▸ **Directions**: Scan the material below and copy every line holding the word "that".
┏━━
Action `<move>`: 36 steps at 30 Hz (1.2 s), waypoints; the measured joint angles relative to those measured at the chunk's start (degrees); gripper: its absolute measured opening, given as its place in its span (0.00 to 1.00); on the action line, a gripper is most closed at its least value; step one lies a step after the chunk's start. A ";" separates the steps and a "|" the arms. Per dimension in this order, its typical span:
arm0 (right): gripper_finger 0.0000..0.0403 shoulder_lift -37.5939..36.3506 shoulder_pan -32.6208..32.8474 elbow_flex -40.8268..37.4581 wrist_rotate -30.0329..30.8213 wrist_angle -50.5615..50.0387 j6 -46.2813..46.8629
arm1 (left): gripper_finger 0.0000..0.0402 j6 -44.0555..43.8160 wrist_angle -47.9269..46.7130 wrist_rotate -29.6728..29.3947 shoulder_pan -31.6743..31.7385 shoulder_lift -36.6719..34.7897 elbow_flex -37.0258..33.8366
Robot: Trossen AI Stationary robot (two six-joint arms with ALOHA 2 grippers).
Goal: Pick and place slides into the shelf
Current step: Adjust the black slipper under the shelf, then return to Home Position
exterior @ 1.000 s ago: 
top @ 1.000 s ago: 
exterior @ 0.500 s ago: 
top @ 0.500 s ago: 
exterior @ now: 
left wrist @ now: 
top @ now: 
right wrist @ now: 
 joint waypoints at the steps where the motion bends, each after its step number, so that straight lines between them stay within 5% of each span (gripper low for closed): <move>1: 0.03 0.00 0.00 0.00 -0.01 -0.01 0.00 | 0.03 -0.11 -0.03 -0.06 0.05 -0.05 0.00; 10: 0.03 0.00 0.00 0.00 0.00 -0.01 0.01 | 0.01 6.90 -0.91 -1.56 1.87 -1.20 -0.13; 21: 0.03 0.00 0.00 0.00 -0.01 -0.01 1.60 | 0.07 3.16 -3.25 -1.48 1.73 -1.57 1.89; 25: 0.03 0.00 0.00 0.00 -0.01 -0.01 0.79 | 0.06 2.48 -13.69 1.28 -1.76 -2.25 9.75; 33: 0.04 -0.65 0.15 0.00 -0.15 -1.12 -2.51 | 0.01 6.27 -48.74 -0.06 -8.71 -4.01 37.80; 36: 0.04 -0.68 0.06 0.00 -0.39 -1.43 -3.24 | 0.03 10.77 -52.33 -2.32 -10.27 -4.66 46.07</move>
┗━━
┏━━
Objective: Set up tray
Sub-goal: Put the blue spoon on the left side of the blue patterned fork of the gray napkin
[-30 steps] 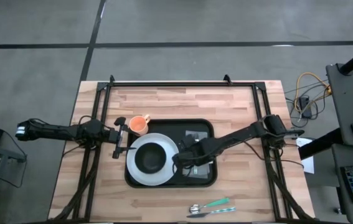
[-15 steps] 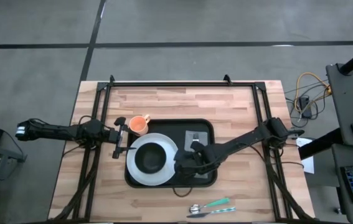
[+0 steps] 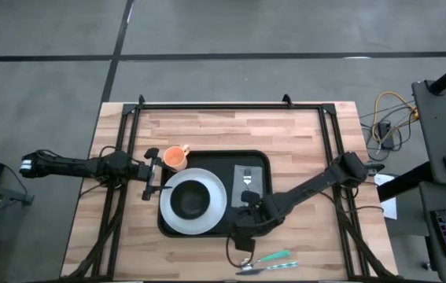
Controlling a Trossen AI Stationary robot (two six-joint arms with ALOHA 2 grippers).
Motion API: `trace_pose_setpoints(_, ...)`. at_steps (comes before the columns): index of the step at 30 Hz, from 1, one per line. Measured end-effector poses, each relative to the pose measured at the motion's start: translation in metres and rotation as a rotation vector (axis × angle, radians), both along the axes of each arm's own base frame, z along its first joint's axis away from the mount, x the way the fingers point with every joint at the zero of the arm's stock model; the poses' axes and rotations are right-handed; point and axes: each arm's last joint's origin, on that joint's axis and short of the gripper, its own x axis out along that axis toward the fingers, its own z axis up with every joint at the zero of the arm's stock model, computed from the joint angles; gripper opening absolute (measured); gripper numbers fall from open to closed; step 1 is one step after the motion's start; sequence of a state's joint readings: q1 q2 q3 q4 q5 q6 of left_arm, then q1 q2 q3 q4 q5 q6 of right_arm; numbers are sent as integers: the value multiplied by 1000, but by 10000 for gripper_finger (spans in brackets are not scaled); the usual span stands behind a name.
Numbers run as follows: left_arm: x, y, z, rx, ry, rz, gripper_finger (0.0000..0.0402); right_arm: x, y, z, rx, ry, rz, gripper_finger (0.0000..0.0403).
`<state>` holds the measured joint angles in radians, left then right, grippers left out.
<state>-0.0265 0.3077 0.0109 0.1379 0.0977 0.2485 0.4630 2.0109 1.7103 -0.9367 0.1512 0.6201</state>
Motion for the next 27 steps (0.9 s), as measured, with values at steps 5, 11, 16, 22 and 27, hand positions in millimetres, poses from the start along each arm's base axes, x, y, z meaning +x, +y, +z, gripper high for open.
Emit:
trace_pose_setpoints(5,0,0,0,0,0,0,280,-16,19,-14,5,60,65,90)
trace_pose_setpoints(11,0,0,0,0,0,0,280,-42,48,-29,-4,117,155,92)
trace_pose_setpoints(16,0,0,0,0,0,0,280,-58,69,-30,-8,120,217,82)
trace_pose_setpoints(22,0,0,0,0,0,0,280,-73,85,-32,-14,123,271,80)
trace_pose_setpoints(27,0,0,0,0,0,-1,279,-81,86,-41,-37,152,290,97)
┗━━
▸ **Task response**:
 joint waypoints at the steps where the motion bends, each after its step number, so that straight lines between them stay within 5% of each span (gripper low for closed): <move>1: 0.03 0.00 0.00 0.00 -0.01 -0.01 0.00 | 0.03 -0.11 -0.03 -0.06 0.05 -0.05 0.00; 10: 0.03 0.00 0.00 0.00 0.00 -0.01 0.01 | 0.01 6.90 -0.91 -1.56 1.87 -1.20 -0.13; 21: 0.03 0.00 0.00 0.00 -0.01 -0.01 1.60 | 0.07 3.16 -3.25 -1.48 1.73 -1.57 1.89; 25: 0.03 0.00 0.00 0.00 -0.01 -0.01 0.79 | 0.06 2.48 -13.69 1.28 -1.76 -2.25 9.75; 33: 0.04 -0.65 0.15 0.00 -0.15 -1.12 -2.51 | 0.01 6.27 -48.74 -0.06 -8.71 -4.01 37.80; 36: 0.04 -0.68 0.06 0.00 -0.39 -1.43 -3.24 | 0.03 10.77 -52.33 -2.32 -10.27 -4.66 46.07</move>
Motion API: `trace_pose_setpoints(_, ...)`. at_steps (comes before the columns): index of the step at 30 Hz, from 1, one per line. Measured end-effector poses, each relative to the pose measured at the motion's start: translation in metres and rotation as a rotation vector (axis × angle, radians), both along the axes of each arm's own base frame, z along its first joint's axis away from the mount, x the way the fingers point with every joint at the zero of the arm's stock model; the poses' axes and rotations are right-handed; point and axes: each arm's last joint's origin, on that joint's axis and short of the gripper, its own x axis out along that axis toward the fingers, its own z axis up with every joint at the zero of the arm's stock model, computed from the joint angles; gripper opening absolute (measured); gripper numbers fall from open to closed; step 1 is one step after the motion's start; sequence of a state's joint readings: q1 q2 q3 q4 q5 q6 of left_arm, then q1 q2 q3 q4 q5 q6 of right_arm; numbers are sent as integers: the value multiplied by 1000, but by 10000 for gripper_finger (spans in brackets are not scaled); the usual span stands behind a name.

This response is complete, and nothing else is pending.